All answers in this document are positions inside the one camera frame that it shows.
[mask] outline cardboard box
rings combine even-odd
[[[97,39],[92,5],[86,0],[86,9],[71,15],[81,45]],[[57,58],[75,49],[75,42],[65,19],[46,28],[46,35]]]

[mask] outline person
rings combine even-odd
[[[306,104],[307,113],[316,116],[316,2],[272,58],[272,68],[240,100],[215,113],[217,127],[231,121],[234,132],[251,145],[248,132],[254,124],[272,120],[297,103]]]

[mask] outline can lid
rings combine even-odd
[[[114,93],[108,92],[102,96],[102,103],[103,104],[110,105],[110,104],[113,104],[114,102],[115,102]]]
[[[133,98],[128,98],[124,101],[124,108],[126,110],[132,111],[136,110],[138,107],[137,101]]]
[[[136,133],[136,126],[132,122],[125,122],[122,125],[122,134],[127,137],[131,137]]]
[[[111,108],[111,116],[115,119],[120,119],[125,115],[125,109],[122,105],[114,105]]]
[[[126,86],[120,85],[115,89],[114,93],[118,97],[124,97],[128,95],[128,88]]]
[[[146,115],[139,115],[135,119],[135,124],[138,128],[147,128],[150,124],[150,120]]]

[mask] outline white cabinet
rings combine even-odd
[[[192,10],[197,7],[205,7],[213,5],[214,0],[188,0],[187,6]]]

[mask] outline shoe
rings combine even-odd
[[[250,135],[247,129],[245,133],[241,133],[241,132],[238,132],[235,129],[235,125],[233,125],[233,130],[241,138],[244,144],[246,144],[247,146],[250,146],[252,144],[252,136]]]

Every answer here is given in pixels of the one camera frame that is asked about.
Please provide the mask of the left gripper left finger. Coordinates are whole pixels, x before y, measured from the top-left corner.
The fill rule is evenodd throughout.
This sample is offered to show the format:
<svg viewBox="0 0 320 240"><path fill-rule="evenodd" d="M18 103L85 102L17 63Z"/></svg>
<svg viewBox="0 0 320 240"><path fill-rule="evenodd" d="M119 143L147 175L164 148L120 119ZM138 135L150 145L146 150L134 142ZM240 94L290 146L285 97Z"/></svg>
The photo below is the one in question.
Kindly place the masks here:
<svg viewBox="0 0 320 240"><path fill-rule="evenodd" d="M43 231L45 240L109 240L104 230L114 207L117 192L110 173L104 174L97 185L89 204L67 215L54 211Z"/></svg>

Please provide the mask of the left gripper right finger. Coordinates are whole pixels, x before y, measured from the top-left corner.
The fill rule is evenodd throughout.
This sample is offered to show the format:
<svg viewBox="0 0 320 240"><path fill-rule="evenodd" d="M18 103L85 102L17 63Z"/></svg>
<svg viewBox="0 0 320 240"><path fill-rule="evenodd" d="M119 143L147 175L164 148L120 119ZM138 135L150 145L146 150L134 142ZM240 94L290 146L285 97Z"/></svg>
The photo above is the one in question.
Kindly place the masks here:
───
**About this exercise**
All lines of the data above must be repeated exactly.

**Response area**
All answers in this document are positions inside the one camera frame that it shows.
[mask] outline cardboard box
rings combine even-odd
[[[97,39],[92,5],[86,0],[86,9],[71,15],[81,45]],[[57,58],[75,49],[75,42],[65,19],[46,28],[46,35]]]

[mask] outline person
rings combine even-odd
[[[306,104],[307,113],[316,116],[316,2],[272,58],[272,68],[240,100],[215,113],[217,127],[231,121],[234,132],[251,145],[248,132],[254,124],[272,120],[297,103]]]

[mask] outline can lid
rings combine even-odd
[[[114,93],[108,92],[102,96],[102,103],[103,104],[110,105],[110,104],[113,104],[114,102],[115,102]]]
[[[133,98],[128,98],[124,101],[124,108],[126,110],[132,111],[136,110],[138,107],[137,101]]]
[[[136,133],[136,126],[132,122],[125,122],[122,125],[122,134],[127,137],[131,137]]]
[[[111,108],[111,116],[115,119],[120,119],[125,115],[125,109],[122,105],[114,105]]]
[[[126,86],[120,85],[115,89],[114,93],[118,97],[124,97],[128,95],[128,88]]]
[[[146,115],[139,115],[135,119],[135,124],[138,128],[147,128],[150,124],[150,120]]]

[mask] outline white cabinet
rings combine even-odd
[[[192,10],[197,7],[205,7],[213,5],[214,0],[188,0],[187,6]]]

[mask] outline shoe
rings combine even-odd
[[[250,135],[247,129],[245,133],[241,133],[241,132],[238,132],[235,129],[235,125],[233,125],[233,130],[241,138],[244,144],[246,144],[247,146],[250,146],[252,144],[252,136]]]

Every answer here is given in pixels of the one camera frame that is asked about.
Please provide the mask of the left gripper left finger. Coordinates are whole pixels, x before y, measured from the top-left corner.
The fill rule is evenodd throughout.
This sample is offered to show the format:
<svg viewBox="0 0 320 240"><path fill-rule="evenodd" d="M18 103L85 102L17 63Z"/></svg>
<svg viewBox="0 0 320 240"><path fill-rule="evenodd" d="M119 143L147 175L164 148L120 119ZM138 135L150 145L146 150L134 142ZM240 94L290 146L285 97Z"/></svg>
The photo below is the one in question.
Kindly place the masks here:
<svg viewBox="0 0 320 240"><path fill-rule="evenodd" d="M43 231L45 240L109 240L104 230L114 207L117 192L110 173L104 174L97 185L89 204L67 215L54 211Z"/></svg>

Please provide the mask of the left gripper right finger. Coordinates are whole pixels, x before y, measured from the top-left corner.
The fill rule is evenodd throughout.
This sample is offered to show the format:
<svg viewBox="0 0 320 240"><path fill-rule="evenodd" d="M18 103L85 102L17 63Z"/></svg>
<svg viewBox="0 0 320 240"><path fill-rule="evenodd" d="M119 143L147 175L164 148L120 119ZM138 135L150 145L146 150L134 142ZM240 94L290 146L285 97Z"/></svg>
The photo above is the one in question.
Kindly place the masks here:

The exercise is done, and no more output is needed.